La situación es aún más preocupante en el nivel inicial. Entre las salas de 2 a 5 años, la matrícula cayó un 17,7% en apenas tres años. Este dato anticipa un fenómeno inevitable: los jardines que hoy tienen menos alumnos serán las primarias con vacantes ociosas dentro de pocos años. Las proyecciones demográficas refuerzan esta tendencia. Los nacimientos que alimentaban las cohortes escolares anteriores alcanzaban los 132.704 casos, pero se estima que caerán a 109.502 en 2027 y a apenas 95.002 en 2029. Como consecuencia, se proyecta que entre 2025 y 2029 la educación primaria privada perderá 28.526 alumnos, equivalente a una contracción del 23,1% de su matrícula.
Un impacto desigual según el territorio
Entre 2022 y 2025, la matrícula del nivel primario de gestión privada en la Ciudad se redujo en 8.579 estudiantes, lo que representa una caída del 6,5%. En comunas como Recoleta, Palermo, Belgrano y Núñez, el sector concentra hasta el 70% de la oferta educativa. En cambio, en las comunas del sur y sudoeste su participación es considerablemente menor. Paradójicamente, los mayores retrocesos se observan en algunos de los distritos donde la educación privada tiene más peso. La Comuna 13, que reúne a Belgrano, Núñez y Colegiales, lideró la pérdida de estudiantes entre 2022 y 2025 con 1.040 alumnos menos. Por su parte, la Comuna 1 registró la caída porcentual más pronunciada, con una reducción del 9,64% en su matrícula.

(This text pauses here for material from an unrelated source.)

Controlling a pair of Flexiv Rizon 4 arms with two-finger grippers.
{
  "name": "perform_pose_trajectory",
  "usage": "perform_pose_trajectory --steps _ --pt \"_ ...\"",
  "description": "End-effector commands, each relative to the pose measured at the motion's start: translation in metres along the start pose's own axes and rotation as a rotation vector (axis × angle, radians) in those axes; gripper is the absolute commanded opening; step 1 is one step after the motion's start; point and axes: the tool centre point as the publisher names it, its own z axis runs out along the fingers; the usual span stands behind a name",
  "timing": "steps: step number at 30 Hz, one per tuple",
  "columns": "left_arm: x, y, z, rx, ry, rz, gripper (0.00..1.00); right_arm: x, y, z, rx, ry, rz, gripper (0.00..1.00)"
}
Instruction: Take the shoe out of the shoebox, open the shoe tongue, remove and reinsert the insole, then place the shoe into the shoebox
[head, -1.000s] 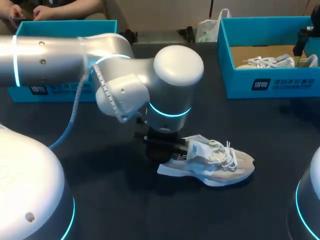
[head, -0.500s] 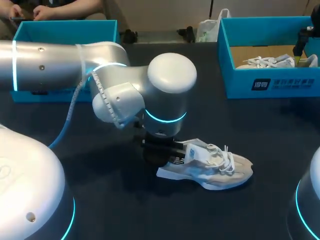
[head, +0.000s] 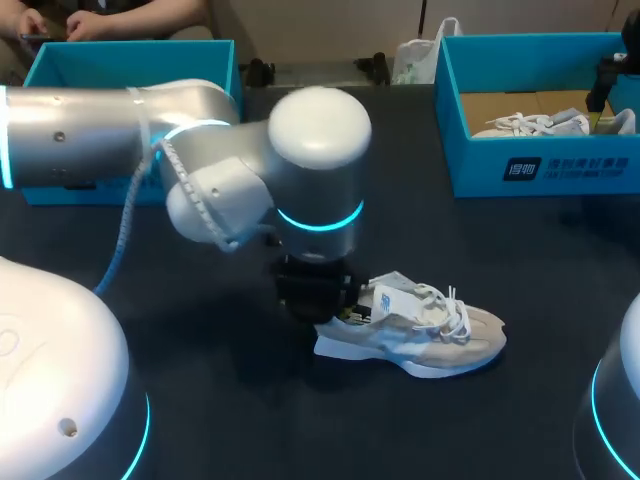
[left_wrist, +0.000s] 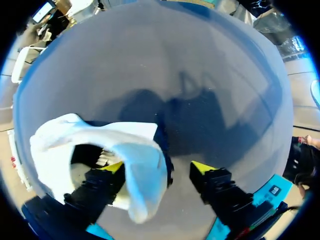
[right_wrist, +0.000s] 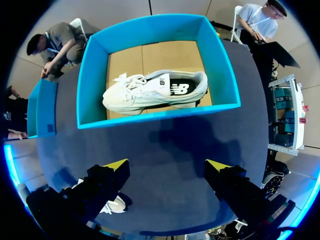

El desafío de sostener la estructura
La disminución de estudiantes ya comienza a generar problemas operativos. Actualmente, el nivel primario privado cuenta con 5.143 secciones en toda la Ciudad, pero cada vez son más los cursos que funcionan con pocos alumnos. Existen 72 secciones críticas con menos de diez estudiantes distribuidas en 39 establecimientos. Además, más de una cuarta parte de las secciones existentes —1.316 grados— tienen menos de 20 alumnos. Para instituciones que dependen de las cuotas y de los aportes estatales para sostener sus planteles docentes, estos niveles de ocupación representan una seria amenaza para la sustentabilidad económica. La mayor concentración de aulas con baja matrícula se encuentra en los primeros años de escolaridad, confirmando que el problema tiene origen demográfico y no responde exclusivamente a factores económicos o de gestión.
Adaptarse para sobrevivir
Frente a un mercado educativo que se reduce de manera sostenida, las escuelas privadas deberán avanzar en procesos de reconversión. La primera tarea será redefinir su propuesta de valor. Ya no alcanza con ofrecer inglés o doble jornada; las familias demandan proyectos educativos innovadores, experiencias de aprendizaje personalizadas y una integración genuina de la tecnología. El segundo desafío consiste en optimizar la estructura institucional. La reorganización de secciones, la revisión de costos y la planificación eficiente de recursos serán decisiones inevitables para sostener la viabilidad de muchas organizaciones. Por último, la retención de alumnos se volverá una prioridad estratégica. En un contexto de menor demanda, incorporar nuevos estudiantes será cada vez más difícil y costoso. La calidad del vínculo con las familias, el acompañamiento personalizado y la capacidad de responder a nuevas necesidades serán factores determinantes para sostener la matrícula.
El invierno demográfico ya llegó a las aulas porteñas
Los colegios que ignoren esta realidad enfrentarán crecientes dificultades. Aquellos que comprendan la magnitud del cambio y adapten sus modelos de gestión tendrán mayores posibilidades de atravesar con éxito una transformación que ya está en marcha. El puerto de destino cambió; ahora el desafío es ajustar las velas.
Mg. Juan Manuel Ribeiro, especialista en educación.